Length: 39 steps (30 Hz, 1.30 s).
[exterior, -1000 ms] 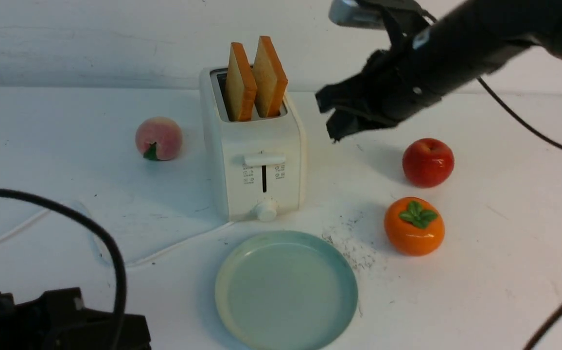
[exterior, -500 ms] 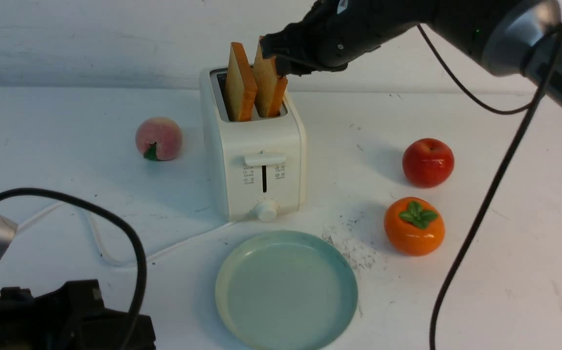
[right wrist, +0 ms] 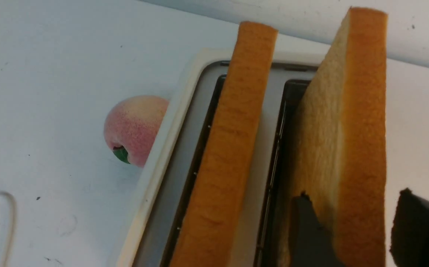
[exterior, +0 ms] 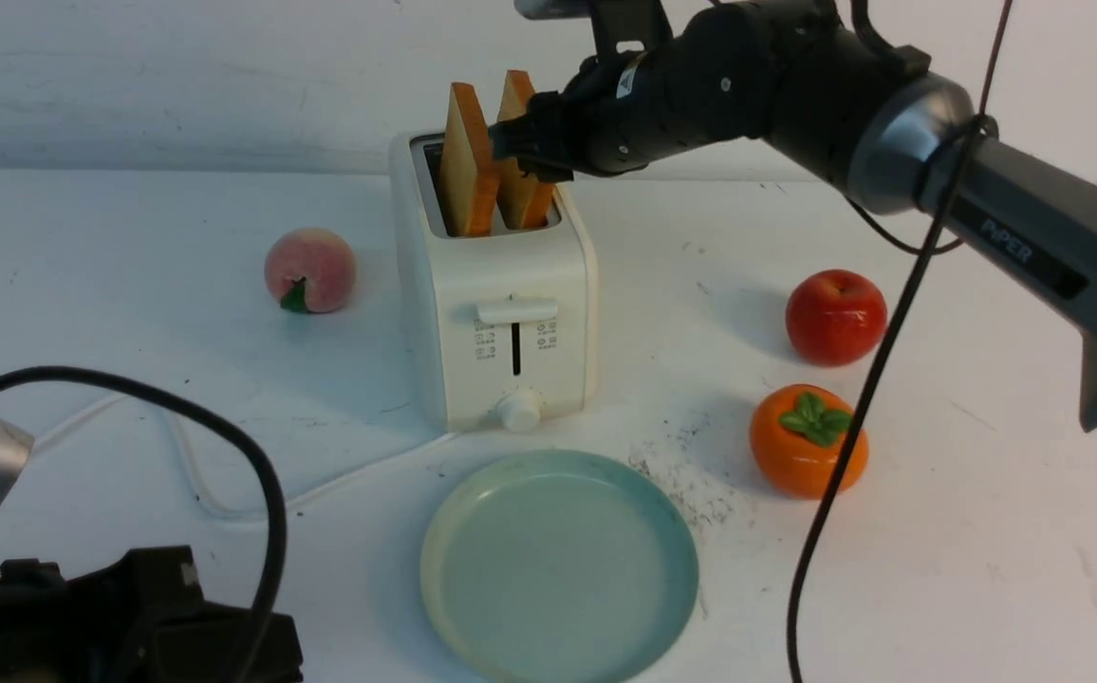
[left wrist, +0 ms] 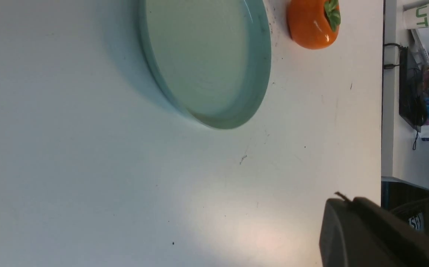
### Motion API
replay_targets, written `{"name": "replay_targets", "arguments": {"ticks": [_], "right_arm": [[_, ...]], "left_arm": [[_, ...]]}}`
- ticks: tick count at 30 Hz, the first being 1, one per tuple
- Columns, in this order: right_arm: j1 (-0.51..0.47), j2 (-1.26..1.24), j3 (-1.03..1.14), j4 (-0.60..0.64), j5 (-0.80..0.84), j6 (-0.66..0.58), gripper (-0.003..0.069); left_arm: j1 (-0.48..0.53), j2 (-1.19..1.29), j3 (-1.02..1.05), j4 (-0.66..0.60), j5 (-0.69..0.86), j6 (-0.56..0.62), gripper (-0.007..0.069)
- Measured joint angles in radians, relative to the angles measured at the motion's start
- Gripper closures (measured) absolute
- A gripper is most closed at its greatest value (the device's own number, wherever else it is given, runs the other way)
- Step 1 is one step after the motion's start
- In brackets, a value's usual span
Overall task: Take toasted bread from bread machine on white table place on plate.
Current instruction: 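Grasp the toast slice in the toaster and pull it up out of the slot with the right gripper, then place the held slice of bread on top of the slice on the plate with the right gripper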
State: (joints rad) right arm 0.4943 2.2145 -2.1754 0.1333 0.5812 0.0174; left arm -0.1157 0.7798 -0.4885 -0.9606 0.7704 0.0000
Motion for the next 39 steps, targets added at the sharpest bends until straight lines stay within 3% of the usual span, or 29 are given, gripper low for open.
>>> {"name": "replay_targets", "arguments": {"ticks": [3, 6, 17, 26, 34, 36, 39], "right_arm": [[0.000, 0.001, 0.000, 0.000, 0.000, 0.000, 0.0424], [0.000, 0.001, 0.000, 0.000, -0.001, 0.002, 0.0533], [0.002, -0.096, 0.000, -0.081, -0.004, 0.003, 0.0542], [0.001, -0.368, 0.000, -0.315, 0.134, 0.003, 0.0542], [0.001, -0.586, -0.006, -0.612, 0.469, 0.003, 0.0542], [-0.004, -0.609, -0.006, -0.750, 0.601, 0.003, 0.0542], [-0.021, -0.614, -0.006, -0.809, 0.671, 0.004, 0.0542]], "left_arm": [[0.000, 0.000, 0.000, 0.010, 0.000, 0.010, 0.0638], [0.000, 0.000, 0.000, 0.036, 0.009, 0.035, 0.0636], [0.000, 0.000, 0.000, 0.052, 0.028, 0.039, 0.0628], [0.000, 0.000, 0.000, 0.055, 0.028, 0.039, 0.0624], [0.000, 0.000, 0.000, 0.056, 0.035, 0.040, 0.0615], [0.000, 0.000, 0.000, 0.063, 0.049, 0.042, 0.0610], [0.000, 0.000, 0.000, 0.076, 0.055, 0.042, 0.0606]]}}
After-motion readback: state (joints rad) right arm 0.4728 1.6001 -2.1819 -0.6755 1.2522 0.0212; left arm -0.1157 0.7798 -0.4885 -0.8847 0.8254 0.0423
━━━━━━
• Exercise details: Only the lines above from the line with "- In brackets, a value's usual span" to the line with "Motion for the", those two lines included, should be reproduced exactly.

• Response for this exercise:
- In brackets, a value's usual span
Overall task: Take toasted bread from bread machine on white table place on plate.
Current instruction: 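Grasp the toast slice in the toaster and pull it up out of the slot with the right gripper, then place the held slice of bread on top of the slice on the plate with the right gripper
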State: (joints rad) right arm 0.4943 2.2145 -2.1754 0.1333 0.5812 0.0174; left arm -0.1157 0.7798 -0.4885 -0.9606 0.7704 0.0000
Motion for the next 39 steps, targets added at the sharpest bends until straight lines stay within 3% of the usual span, or 29 are given, gripper low for open.

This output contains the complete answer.